# [WORK ORDER]
Where the line with "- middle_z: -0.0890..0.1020" appears below, start writing out lines exactly, and finish with the line with "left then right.", which is included; write out nothing else.

# [RECORDED INFORMATION]
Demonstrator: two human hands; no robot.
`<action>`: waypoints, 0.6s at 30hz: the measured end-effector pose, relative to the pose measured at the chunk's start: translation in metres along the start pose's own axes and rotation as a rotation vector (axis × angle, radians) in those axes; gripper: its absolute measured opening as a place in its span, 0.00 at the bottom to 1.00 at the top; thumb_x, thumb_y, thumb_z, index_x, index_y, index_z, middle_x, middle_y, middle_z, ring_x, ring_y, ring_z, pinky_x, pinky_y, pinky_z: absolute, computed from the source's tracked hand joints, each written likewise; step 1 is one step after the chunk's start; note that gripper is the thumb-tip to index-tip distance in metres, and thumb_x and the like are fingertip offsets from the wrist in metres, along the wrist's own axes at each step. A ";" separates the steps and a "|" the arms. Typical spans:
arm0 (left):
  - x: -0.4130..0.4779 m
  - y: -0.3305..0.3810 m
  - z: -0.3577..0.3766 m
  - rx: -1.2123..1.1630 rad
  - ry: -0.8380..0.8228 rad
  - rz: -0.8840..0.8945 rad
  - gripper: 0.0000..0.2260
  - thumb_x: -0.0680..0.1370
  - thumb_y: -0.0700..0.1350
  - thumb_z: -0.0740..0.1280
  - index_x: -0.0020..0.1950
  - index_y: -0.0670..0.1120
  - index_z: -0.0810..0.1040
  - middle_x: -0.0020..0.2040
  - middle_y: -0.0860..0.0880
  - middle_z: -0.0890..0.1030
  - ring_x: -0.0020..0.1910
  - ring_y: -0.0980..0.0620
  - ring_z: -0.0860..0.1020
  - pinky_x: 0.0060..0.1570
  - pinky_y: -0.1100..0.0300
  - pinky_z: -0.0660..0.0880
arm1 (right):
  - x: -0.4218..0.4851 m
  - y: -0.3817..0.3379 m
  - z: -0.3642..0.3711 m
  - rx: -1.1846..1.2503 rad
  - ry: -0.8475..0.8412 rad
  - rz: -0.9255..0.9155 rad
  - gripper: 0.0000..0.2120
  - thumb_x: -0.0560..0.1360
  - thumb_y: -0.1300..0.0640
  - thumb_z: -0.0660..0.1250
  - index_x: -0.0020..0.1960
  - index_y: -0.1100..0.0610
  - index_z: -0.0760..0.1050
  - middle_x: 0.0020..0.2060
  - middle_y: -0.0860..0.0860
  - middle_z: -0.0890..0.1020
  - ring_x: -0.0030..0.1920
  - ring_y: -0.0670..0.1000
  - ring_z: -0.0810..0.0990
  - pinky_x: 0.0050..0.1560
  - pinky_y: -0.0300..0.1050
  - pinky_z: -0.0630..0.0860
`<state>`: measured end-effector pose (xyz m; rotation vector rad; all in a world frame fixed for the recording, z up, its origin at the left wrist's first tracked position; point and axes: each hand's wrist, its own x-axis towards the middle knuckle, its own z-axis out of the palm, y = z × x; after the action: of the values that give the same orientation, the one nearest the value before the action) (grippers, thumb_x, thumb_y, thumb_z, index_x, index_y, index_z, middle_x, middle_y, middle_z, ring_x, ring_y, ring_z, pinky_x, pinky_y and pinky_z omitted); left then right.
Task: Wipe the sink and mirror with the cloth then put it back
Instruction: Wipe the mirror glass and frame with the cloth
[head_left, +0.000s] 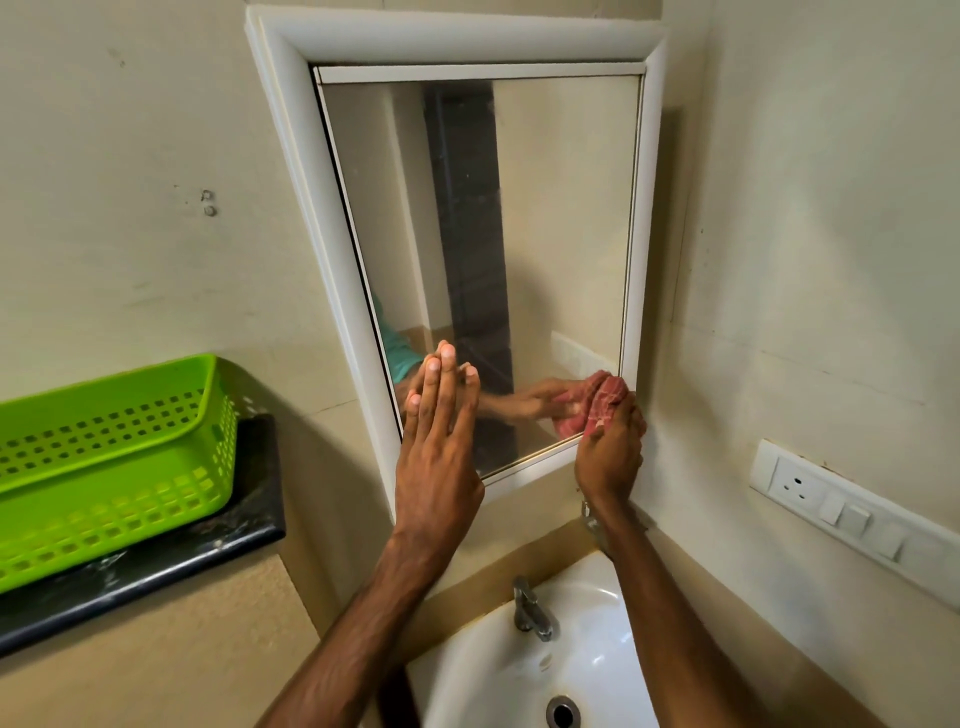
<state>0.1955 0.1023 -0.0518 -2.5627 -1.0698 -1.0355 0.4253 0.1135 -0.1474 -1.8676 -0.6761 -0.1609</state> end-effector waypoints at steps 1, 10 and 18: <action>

# [PROBLEM SOLUTION]
  - middle_z: -0.0890..0.1020
  - ring_x: -0.0030..0.1920
  - ring_y: -0.0670..0.1000
  - ring_z: -0.0810..0.0990
  - pinky_x: 0.0050..0.1560
  - pinky_y: -0.0300..0.1050
  - pinky_z: -0.0630..0.0860
`<state>`: measured end-effector pose (xyz m; rotation vector rad; all in a world frame fixed for the recording, z up, its origin at the left wrist's first tracked position; point and axes: each hand's wrist, its own x-axis towards the middle knuckle, its own z-axis out of the palm, y = z × x; after the action: of the values that give the same orientation, the one nearest the value before the action) (grippers, thumb_x, thumb_y, thumb_z, index_x, index_y, index_z, middle_x, middle_y, middle_z, ring_x, ring_y, ring_z, pinky_x, pinky_y and pinky_z omitted); left then right.

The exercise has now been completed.